Tuesday, April 28, 2009

Ode to the nurse.

I spent this weekend in Denver. It wasn't a planned trip, and it wasn't a particularly fun trip. I needed to be there for my dad as he was taken back into the hospital a month after his spinal fusion (no, it's not a delicious sushi meal), he got mysteriously sick and was rushed back into surgery. He had a fever, vomiting, delusions, ultimate pain and hardcore difficulty breathing. At any rate, he was in the hospital for four long days. And I have some conclusions about days spent in the hospital.

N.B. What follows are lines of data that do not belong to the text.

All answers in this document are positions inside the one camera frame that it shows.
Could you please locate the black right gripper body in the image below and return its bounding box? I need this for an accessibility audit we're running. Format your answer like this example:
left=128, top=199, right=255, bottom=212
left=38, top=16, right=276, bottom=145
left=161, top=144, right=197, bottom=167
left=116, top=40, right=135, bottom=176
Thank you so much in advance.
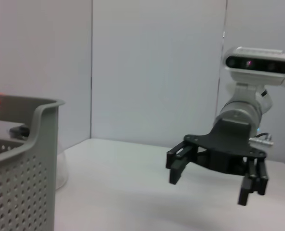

First, there are about 30 different nurses on each day. This is great, except for the fact that when they each enter the room they will ask questions to my father that they should probably already know the answer to. So when nurse number three asks my father (who has just had a conversation with me about whether the Nuggets will beat the Rockies and what I will do with my lawn) what meds he is on, I am thinking that he may not have the most accurate answer. He is on some heavy shit.....he can't talk (in a language I understand) and I am fairly sure that the Ooompa-Loompas are keeping him company in the bathroom. My dad is not in good shape and should not be answering these medical questions. He can barely answer the easy ones- What is your name? No dad....it's not Mikey. So the nurses not only ask what pain meds he is on, but how much of that....he has NO idea! That was a little scary for me to watch. I know that the nurses do the best they can, and bless them,. It can't be easy taking care of people at their worst.

And, it's not easy taking care of a man, my father, at his worst. He believes you should work until you drop. This is not the mentality someone recovering from two spinal surgeries needs to have. But he asks good questions, how to know what is enough. How does he know when he is over doing it? How does one take it easy after he has spent 40 years working as hard as his tiny feet and strangely designed body will let him. He is my hero, for a lot of things. I just hope he can breathe in a lot of air and not have to see the plethora of nurses and don those super stylish hospital gowns with the pocket in the front for a long time.

If my dad ever reads this (he won't- he doesn't understand what blog is-he thinks a blog comes out of your nose); I hope he knows how much I love and respect him.